The big question is how much support is on the way. Democrats and Republicans have been far apart on how much stimulus is needed, with numbers ranging from $500 billion to over $2 trillion. With wafer-thin Senate control, or none at all, Democrats might have to rein in expectations. The outgoing president’s views matter too, since he remains in office until January. But all sides will recognize that the cost of doing nothing is high. After the $600 weekly boost to unemployment payments ended in July, consumer spending slowed.
The legal cannabis industry laid down new roots in 2020. Voters in New Jersey, Arizona, South Dakota and Montana approved marijuana for recreational use. Yet without a clear Democratic lead in the Senate, the prospects of a federal law giving weed the green light are slim. In short, this should be good for the product, if not so good for the companies that make it.
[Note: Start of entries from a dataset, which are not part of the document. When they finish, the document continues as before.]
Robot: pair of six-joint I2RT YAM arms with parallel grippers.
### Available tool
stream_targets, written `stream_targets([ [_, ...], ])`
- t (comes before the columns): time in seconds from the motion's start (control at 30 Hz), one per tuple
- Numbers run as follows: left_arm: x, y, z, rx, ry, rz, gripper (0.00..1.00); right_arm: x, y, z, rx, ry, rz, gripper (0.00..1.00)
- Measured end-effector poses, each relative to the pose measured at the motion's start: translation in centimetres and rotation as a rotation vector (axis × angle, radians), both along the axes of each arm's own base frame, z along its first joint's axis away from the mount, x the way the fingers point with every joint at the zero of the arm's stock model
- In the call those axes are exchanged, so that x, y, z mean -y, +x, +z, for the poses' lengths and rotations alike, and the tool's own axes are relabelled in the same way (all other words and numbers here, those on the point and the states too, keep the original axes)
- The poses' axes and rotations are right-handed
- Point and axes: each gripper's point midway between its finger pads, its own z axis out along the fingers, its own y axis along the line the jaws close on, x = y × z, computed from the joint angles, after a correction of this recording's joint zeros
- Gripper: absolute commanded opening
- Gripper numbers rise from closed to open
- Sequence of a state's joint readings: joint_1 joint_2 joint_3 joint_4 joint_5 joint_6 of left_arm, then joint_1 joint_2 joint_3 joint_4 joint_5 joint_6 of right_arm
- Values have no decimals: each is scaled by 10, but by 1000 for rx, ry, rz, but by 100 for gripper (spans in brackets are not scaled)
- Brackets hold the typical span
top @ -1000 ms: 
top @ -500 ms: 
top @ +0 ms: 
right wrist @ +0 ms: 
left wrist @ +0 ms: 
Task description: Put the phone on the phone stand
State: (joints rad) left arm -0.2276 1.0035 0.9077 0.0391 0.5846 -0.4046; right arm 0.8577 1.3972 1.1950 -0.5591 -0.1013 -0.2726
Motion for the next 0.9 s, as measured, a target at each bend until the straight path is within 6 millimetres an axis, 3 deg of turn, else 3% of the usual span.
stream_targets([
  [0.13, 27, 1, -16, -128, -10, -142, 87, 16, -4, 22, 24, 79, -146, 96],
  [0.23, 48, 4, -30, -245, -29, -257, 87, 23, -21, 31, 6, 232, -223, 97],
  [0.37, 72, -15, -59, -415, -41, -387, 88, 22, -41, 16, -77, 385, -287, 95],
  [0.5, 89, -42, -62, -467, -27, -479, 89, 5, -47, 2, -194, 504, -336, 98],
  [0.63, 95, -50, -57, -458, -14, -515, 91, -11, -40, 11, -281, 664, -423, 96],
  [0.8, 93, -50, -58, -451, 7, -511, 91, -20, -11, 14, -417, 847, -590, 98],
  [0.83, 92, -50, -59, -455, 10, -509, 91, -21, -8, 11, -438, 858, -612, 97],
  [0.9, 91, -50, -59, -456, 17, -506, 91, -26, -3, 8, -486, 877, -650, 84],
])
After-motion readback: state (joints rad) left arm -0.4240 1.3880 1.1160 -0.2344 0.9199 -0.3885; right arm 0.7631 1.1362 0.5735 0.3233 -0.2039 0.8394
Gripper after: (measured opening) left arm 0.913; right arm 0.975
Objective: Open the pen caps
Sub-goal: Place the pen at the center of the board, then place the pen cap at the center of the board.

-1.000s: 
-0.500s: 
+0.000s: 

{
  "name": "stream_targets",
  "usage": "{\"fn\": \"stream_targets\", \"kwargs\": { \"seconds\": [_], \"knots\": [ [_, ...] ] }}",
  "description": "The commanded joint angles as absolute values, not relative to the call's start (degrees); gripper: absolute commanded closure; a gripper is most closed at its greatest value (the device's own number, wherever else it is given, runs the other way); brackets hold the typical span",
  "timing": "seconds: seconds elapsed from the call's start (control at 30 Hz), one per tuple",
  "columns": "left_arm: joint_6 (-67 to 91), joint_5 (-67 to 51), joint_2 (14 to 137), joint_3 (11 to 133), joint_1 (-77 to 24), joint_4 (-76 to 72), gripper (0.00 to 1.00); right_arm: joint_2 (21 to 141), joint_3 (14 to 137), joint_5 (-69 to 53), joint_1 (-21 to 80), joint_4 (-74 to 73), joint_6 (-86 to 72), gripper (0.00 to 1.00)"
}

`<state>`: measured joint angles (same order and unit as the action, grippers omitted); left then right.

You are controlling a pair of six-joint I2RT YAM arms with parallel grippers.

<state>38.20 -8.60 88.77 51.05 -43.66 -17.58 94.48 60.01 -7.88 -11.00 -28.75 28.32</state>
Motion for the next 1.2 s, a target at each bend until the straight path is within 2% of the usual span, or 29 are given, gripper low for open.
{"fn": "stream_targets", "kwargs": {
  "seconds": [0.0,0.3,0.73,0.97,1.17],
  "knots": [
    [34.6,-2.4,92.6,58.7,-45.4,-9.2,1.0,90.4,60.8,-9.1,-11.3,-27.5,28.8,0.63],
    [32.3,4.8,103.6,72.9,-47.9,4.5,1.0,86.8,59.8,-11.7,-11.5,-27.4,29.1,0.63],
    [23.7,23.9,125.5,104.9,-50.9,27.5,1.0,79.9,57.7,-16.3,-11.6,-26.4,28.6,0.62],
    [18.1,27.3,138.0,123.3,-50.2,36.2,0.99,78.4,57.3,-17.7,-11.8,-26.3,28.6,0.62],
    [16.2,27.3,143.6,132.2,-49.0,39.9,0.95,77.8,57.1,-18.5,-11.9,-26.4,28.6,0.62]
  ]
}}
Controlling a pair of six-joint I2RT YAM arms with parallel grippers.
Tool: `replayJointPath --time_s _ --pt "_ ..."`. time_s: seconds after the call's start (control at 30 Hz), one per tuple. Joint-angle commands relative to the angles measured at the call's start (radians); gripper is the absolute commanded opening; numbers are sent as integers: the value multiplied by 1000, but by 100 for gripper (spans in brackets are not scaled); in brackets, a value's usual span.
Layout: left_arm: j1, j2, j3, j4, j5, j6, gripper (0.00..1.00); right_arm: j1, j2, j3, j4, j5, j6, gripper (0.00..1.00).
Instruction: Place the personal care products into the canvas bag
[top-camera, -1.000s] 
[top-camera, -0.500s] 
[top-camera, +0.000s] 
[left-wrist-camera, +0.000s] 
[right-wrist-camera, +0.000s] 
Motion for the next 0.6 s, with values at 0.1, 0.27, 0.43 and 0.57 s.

Bringing New Jersey into the fold of states that let adults buy and consume cannabis is a big step. It increases the pressure on neighboring states like New York to do likewise or see potential tax dollars leak away. Illinois, for example, estimates that around one-quarter of cannabis sales happen out of state.
But without legislation permitting weed companies to use nationally chartered banks — or deduct their expenses from taxable income — the industry will struggle to create attractive investments big institutions want to own. Expect no big changes in the short term. Further out, the smoke signals are clear.